Still, I’m curious to see what evidence is offered for the claim. Do you have any references I could look at?
Much obliged!
Jimmy:
I can’t recall the specifics, and it may have been more speculation than scholarly analysis.
I seem to recall some mention of the matter in one of Joseph Campbell’s work on mythology, in a discussion on the clash between European and near Eastern, Occidental cultures.
I recall another interesting supposition arising from the battles over Britain after the withdrawal of the Romans.
Specifically, when we speak of certain animals “on the table” (i.e. pork, veal) we use words derived from the old French. But when those animals are out in the yard (swine, calf) we use words derived from the old English. Would this be reversed if the history of 11th Century Britain turned out differntly?
Esq: That is true. The words for various foods got grafted onto the English language from French as a direct result of the Norman Conquest, while the names of the animals those foods came from continued to be words from the language of the conquered subjects.

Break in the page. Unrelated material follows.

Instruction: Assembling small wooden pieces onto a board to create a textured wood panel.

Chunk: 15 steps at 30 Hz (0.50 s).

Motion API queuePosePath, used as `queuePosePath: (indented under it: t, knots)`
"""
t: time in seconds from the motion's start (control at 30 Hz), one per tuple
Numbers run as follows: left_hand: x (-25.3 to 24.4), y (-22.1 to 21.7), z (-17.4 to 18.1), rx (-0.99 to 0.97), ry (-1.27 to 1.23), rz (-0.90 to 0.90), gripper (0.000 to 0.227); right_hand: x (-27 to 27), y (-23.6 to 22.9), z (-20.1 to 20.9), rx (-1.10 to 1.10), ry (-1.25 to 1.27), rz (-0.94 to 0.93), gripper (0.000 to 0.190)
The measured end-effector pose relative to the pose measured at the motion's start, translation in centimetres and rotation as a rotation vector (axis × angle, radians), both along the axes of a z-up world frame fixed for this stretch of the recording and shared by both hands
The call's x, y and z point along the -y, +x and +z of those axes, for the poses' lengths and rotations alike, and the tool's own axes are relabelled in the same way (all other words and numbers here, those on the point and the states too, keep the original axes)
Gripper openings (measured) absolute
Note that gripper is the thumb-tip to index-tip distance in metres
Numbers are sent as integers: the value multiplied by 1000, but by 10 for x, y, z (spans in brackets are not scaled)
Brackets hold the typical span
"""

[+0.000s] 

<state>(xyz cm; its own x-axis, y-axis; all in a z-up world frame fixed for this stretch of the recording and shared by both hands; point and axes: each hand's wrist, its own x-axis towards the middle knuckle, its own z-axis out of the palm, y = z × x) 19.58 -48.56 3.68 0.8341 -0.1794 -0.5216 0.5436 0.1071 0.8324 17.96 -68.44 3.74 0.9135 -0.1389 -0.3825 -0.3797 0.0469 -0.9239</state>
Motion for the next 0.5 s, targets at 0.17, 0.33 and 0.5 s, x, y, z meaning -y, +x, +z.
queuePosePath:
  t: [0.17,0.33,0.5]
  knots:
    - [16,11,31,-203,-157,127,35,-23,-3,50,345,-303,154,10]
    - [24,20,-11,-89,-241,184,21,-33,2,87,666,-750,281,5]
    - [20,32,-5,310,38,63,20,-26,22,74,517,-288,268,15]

I guess the French insisted on using their own words when ordering the food and the English used their words when taking care of the animals.
On the Norman/Anglo-Saxon vocabulary, the novel Ivanhoe actually sheds some light.
Re: the theory proposed: wouldn’t actually their theory be more obvious not in the germination of a language, which I would suppose comes in part from environs, community, and sheer necessity (OK, we’ll call this thing a snarfblatt! – think of home signs in ASL), but rather in changing how people think by changing an existing language. In essense, I wonder if Newspeak (or PC lingo) is only effective in parasitical rather than germinal form? (E.g., the use of the words “gay” and “tolerance” in the past few years rather than their original meanings – to change not the word but the connotation has further reaching effects?)
It’s curious that in the creation of a language they haven’t studied how people learn ASL (American Sign Language). It’s more akin, one would imagine, to heiroglyphics, except that the meanings of signs is at once both more abstract and more concrete (pulling on someone’s sleeve in any language means “pay attention to me!” while the ASL signs used may vary). What I’m getting at is that to a certain extent, each home or community makes up their own specific vocabulary in ASL, thus making a) communication between those who sign tricksy at best and b) sign language a constantly new and unique language, ready for the studying.
I once read an article once on some researchers who showed to people from many different countries a tape of a cartoon cat swinging on a vine. They then asked the people one by one to describe what they saw. Of those who accompanied their descriptions with gestures, the researchers noted (according to the article) that those whose language had a word equivalent to “to swing” used a curved, swooping hand motion while speakers of those that do not (such as Japanese, I seem to recall) tended to use a straight linear motion.